WHAT THE TASK REQUIRES:
Output, word for word, every line from the start of the listing down to and including the line that contains "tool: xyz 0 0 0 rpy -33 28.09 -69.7"; include nothing else.

============

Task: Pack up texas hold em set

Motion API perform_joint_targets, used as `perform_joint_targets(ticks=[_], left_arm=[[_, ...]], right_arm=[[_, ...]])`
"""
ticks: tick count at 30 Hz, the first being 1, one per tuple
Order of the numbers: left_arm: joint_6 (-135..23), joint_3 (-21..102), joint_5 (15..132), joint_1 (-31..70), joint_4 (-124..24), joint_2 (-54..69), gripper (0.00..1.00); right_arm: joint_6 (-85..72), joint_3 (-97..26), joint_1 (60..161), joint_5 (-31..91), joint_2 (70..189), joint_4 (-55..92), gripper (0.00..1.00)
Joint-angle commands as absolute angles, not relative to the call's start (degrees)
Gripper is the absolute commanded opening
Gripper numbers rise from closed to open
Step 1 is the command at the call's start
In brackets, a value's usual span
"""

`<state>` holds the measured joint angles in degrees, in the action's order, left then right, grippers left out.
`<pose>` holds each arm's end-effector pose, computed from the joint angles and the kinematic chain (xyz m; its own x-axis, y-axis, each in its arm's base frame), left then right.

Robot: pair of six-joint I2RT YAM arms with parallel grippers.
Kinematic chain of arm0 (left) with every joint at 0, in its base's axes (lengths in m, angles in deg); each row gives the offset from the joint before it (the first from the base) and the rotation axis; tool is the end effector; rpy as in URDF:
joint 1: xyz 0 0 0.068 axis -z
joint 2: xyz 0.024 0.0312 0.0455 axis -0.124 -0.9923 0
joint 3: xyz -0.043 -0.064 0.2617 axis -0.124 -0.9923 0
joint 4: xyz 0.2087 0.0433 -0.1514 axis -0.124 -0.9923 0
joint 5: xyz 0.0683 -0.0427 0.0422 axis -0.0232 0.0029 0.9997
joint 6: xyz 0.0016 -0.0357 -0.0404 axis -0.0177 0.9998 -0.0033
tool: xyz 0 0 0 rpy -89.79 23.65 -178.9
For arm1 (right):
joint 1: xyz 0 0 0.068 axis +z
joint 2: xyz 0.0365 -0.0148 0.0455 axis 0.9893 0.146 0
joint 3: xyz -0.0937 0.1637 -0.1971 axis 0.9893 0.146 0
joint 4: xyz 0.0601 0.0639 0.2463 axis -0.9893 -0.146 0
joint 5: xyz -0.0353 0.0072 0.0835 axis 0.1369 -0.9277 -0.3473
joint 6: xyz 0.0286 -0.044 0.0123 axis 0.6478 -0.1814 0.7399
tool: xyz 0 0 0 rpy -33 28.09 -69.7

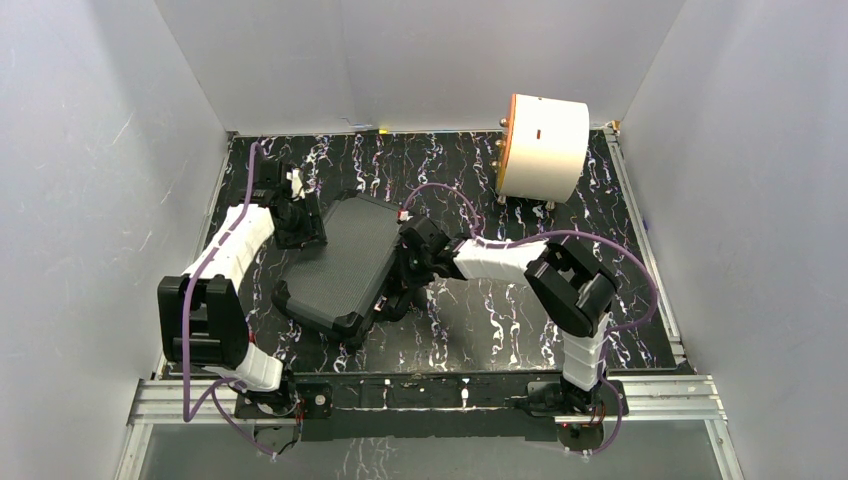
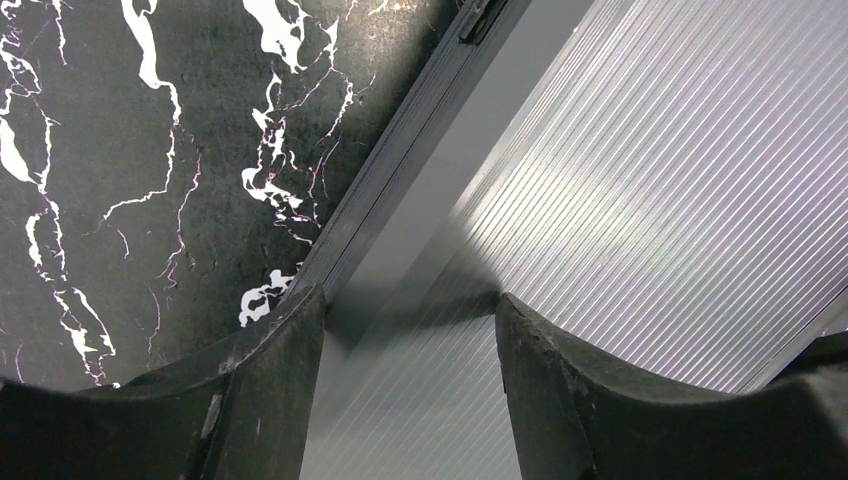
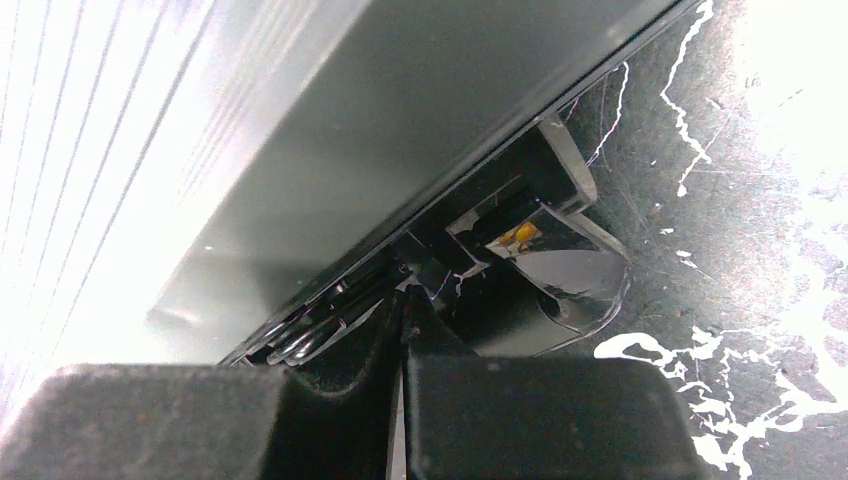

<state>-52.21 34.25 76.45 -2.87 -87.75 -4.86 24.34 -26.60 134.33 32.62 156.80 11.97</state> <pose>0.3160 -0.0268 0.2524 -0.8396 -0.2038 -0.5036 -0.1026 0.9698 -0.2214 0.2393 0.3199 0.1644 -0.8662 -0.1332 -0.4817 -0.3789 0.8034 0.4592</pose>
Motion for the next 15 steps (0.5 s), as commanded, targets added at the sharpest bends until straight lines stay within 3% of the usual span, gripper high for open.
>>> perform_joint_targets(ticks=[1, 6, 9, 11, 15], left_arm=[[-49.22, 30.1, 69.39, -0.79, -93.6, -9.36, 0.56], [-49.93, 35.66, 71.14, -0.79, -94.24, -7.56, 0.57], [-50.67, 41.55, 73.98, -0.84, -94.54, -5.86, 0.59], [-51.04, 45.4, 77.49, -0.84, -94.98, -4.55, 0.62], [-52.55, 51.46, 81.98, -0.84, -95.36, -0.57, 0.7]], right_arm=[[21.7, -25.49, 136.16, 40.6, 159.97, 16.54, 0.12], [20.54, -24.25, 136.17, 42.09, 153.29, 16.68, 0.16], [19.28, -24.16, 135.97, 43.57, 146.91, 15.21, 0.26], [17.17, -26.05, 135.55, 46.23, 143.37, 10.89, 0.38], [13.65, -28.94, 133.92, 52.73, 135.97, 1.27, 0.46]])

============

ANSWER TO THE PROBLEM:
Task: Pack up texas hold em set

Motion API perform_joint_targets, used as `perform_joint_targets(ticks=[_], left_arm=[[_, ...]], right_arm=[[_, ...]])`
"""
ticks: tick count at 30 Hz, the first being 1, one per tuple
Order of the numbers: left_arm: joint_6 (-135..23), joint_3 (-21..102), joint_5 (15..132), joint_1 (-31..70), joint_4 (-124..24), joint_2 (-54..69), gripper (0.00..1.00); right_arm: joint_6 (-85..72), joint_3 (-97..26), joint_1 (60..161), joint_5 (-31..91), joint_2 (70..189), joint_4 (-55..92), gripper (0.00..1.00)
Joint-angle commands as absolute angles, not relative to the call's start (degrees)
Gripper is the absolute commanded opening
Gripper numbers rise from closed to open
Step 1 is the command at the call's start
In brackets, a value's usual span
"""

`<state>` holds the measured joint angles in degrees, in the action's order, left then right, grippers left out.
`<pose>` holds each arm's end-effector pose, computed from the joint angles and the kinematic chain (xyz m; its own x-axis, y-axis, each in its arm's base frame), left then right.

Robot: pair of six-joint I2RT YAM arms with parallel grippers.
Kinematic chain of arm0 (left) with every joint at 0, in its base's axes (lengths in m, angles in deg); each row gives the offset from the joint before it (the first from the base) and the rotation axis; tool is the end effector; rpy as in URDF:
joint 1: xyz 0 0 0.068 axis -z
joint 2: xyz 0.024 0.0312 0.0455 axis -0.124 -0.9923 0
joint 3: xyz -0.043 -0.064 0.2617 axis -0.124 -0.9923 0
joint 4: xyz 0.2087 0.0433 -0.1514 axis -0.124 -0.9923 0
joint 5: xyz 0.0683 -0.0427 0.0422 axis -0.0232 0.0029 0.9997
joint 6: xyz 0.0016 -0.0357 -0.0404 axis -0.0177 0.9998 -0.0033
tool: xyz 0 0 0 rpy -89.79 23.65 -178.9
For arm1 (right):
joint 1: xyz 0 0 0.068 axis +z
joint 2: xyz 0.0365 -0.0148 0.0455 axis 0.9893 0.146 0
joint 3: xyz -0.0937 0.1637 -0.1971 axis 0.9893 0.146 0
joint 4: xyz 0.0601 0.0639 0.2463 axis -0.9893 -0.146 0
joint 5: xyz -0.0353 0.0072 0.0835 axis 0.1369 -0.9277 -0.3473
joint 6: xyz 0.0286 -0.044 0.0123 axis 0.6478 -0.1814 0.7399
tool: xyz 0 0 0 rpy -33 28.09 -69.7

That was the complete answer.